Frisco is a site of innovation, including flying cars and smart-city technology, and there’s even more exciting progress coming to the growing suburb.

Rendering courtesy of builder Jimmy Tanghongs

The Texas Modern

Builder Jimmy Tanghongs is offering homebuyers a peek into the future with his new single-family home community located west of the intersection at Sunset Drive and Preston Trace Boulevard in Frisco: The first neighborhood of self-sufficient houses in the United States. The Texas Modern homes will not only generate their own power with dozens of hidden solar panels, they’ll contain maintenance-free exteriors constructed with brick and stone facades and commercial grade roofs.

You won’t find any Craftsman, Southwestern, English Tudor, or other traditional home designs here because there’s nothing traditional about this neighborhood. The Texas Modern home motif, a product of Tanghongs’ The New Modern Home company, offers an ultra-contemporary look to match state-of-the-art functionality. 

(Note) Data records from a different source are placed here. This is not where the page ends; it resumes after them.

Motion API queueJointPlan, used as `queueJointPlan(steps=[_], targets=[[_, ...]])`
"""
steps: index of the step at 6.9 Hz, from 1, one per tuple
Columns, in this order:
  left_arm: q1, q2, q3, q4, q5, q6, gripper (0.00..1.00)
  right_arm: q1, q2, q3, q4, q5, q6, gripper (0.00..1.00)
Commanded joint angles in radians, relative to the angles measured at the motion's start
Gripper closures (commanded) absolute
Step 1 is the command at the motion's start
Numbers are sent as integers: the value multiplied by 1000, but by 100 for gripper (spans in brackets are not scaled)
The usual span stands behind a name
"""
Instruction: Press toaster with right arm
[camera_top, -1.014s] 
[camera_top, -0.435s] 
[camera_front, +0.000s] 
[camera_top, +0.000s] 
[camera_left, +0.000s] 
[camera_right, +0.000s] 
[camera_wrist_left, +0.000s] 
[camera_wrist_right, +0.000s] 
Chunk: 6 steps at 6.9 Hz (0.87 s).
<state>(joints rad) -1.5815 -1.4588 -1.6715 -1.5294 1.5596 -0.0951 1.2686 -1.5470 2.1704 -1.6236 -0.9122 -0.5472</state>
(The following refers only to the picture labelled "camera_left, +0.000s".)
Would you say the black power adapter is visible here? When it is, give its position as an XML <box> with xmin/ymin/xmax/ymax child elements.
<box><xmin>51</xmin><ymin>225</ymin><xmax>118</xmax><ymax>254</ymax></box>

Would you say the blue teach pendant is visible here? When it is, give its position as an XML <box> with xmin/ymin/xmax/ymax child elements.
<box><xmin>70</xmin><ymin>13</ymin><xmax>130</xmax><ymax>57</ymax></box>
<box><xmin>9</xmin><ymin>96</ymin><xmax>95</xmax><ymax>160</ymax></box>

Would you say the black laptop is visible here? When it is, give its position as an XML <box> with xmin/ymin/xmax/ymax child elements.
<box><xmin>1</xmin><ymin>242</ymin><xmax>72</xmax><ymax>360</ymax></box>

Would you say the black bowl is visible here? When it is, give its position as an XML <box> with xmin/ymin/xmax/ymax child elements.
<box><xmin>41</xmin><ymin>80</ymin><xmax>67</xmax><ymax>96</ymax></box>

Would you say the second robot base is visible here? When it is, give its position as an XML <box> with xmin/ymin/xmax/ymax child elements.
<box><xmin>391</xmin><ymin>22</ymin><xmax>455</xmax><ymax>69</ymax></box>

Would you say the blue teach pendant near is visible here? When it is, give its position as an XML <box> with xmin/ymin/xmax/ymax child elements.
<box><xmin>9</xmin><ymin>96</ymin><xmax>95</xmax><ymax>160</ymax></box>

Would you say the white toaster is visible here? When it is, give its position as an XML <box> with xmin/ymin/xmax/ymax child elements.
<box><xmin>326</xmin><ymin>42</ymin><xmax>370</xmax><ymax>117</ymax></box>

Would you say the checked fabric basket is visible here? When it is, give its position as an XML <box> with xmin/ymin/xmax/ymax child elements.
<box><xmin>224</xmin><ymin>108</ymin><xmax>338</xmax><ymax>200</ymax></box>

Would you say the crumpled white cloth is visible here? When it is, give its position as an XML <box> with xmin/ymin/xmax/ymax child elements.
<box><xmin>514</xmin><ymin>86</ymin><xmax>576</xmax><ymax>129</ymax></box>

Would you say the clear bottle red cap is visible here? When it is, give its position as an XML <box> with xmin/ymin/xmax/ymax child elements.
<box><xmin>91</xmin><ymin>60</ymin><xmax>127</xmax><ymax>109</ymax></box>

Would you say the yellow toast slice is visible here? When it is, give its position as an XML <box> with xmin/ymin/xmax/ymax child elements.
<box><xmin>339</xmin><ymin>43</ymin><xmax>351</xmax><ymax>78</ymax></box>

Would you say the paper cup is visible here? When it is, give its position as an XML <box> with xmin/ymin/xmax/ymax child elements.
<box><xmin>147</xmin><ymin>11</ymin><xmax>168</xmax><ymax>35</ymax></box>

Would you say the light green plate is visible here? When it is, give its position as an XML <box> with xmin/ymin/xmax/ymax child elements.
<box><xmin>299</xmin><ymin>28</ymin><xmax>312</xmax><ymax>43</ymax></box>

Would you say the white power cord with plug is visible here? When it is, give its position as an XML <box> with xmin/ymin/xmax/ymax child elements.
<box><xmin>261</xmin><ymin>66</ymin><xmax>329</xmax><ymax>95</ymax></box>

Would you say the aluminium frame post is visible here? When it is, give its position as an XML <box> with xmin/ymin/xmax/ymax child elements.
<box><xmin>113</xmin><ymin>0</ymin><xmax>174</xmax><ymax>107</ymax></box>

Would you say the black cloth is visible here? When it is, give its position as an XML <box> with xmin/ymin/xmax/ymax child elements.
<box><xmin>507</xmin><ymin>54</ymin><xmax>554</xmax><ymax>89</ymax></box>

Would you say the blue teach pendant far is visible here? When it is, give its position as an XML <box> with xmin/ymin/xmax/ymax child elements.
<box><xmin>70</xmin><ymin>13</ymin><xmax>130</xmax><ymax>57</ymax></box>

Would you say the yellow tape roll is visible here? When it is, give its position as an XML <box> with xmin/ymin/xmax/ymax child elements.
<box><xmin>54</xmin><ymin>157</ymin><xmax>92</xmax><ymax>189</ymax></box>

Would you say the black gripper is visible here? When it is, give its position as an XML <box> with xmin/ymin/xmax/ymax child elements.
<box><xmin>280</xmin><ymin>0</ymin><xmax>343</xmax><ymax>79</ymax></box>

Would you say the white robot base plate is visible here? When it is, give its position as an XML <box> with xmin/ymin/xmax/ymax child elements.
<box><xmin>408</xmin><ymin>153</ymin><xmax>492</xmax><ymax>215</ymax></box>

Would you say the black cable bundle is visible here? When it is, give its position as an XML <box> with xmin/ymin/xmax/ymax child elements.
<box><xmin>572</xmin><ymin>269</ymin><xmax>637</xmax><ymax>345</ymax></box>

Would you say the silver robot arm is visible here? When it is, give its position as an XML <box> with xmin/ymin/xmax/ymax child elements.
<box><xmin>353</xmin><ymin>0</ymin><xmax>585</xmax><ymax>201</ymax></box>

Though Tanghongs just broke ground on the 22-home development, he’s already pre-sold the first two houses. While charging stations for electric cars are standard features, homes come in five floor plans that range from 2,000 to 5,000 square feet, and price points run from below $500,000 to over $800,000.

Eliminating Electric Bills

With Tanghongs’ passion for conservation, his background in electrical engineering and technology, and his love of real estate, he was a natural at creating the Texas Modern home concept. 

While working in the telecom industry in Collin County, Tanghongs started dabbling in real estate by purchasing, renovating, and flipping fixer-uppers. But after sinking thousands of dollars into building materials for a decade, he opted to explore more durable homebuilding ideas, which led him to his brainchild and the founding of his Plano-based company The New Modern Home, where he serves as president and CEO. 

Though energy-efficient, green building practices used by other home builders help minimize electric costs, Tanghongs’ homes can eliminate electric costs. And homes that generate excess energy can also generate profit for the homeowners.

Compared to traditional green building techniques, the key to Tanghongs’ success at jettisoning electric bills is a methodical formula of home design, construction, and building materials.

“It's not as simple as installing a few solar panels on any home to make a $0 electric bill possible each month of the year,” Tanghongs told Neighborhoods.com. “In fact, some cities don't even allow solar panels installed on the roof of homes if [they] would be visible from the street.” 

Though a short parapet wall around the roofs of Tanghongs’ homes adds depth and dimension to each modern design, it also hides the solar panels from street view and makes these houses code-compliant in any city.

“We can cover the roof of the home with 60+ typical sized solar panels—producing huge amounts of power,” Tanghongs said. “Additionally, it really takes a combination of materials that we use to achieve $0 electric bills.”

Rendering courtesy of builder Jimmy Tanghongs

Reinventing Homebuilding

Besides installing top-quality, energy-efficient windows and doors throughout each house and spraying nearly 6.5 inches of foam into exterior walls and under the roof, the highly reflective white roof reflects 90 percent of the sun’s rays away from the home.

“I am here for the long run,” Jimmy Tanghongs said in a televised NBC DFW interview. “I plan to be building homes for the next 20 years, and I think over the next five years, 10 years, 15 years, this is how all homes will look, and this is how they will provide value for their homeowners.”

Tanghongs has gotten an up close and personal view of the energy savings and value proposition of his new homes. Besides being the mastermind of The New Modern Home, he is likewise the company’s first customer. In late 2017, the company built its first house in North Frisco, and that 3,600-square-foot prototype with four bedrooms and 40 hidden solar panels is where Tanghongs and his young family have since called home.

This year’s hot Texas summer was the ideal scenario for Tanghongs to test the maximum effectiveness of the solar panels, especially in July when a string of days with temperatures of over 100 degrees added challenges to the D-FW power grid. Despite the scorching heat that month, Tanghongs’ prototype home produced enough electricity to qualify for a $27 credit from its energy provider. 

“Typically, you might have a $200 electric bill per month [in a house this size], but not only are we able to eliminate the electric bill and to have zero electric bill, but we can also charge our electric cars we are producing that much power,” Tanghongs told NBC DFW.

He plans on building a model home in the development soon, and he’s working with Thrive Mortgage and Origin Bank to provide financing on the homes.

Since announcing his new neighborhood, Tanghongs and The New Modern Home have been the talk of the town around Frisco and in media coverage throughout Dallas-Fort Worth.

"This is a great new development," Tony Felker, president of the Frisco Chamber of Commerce, told the Dallas Morning News. "These homes are state of the art. It's something that hasn't been seen anywhere else."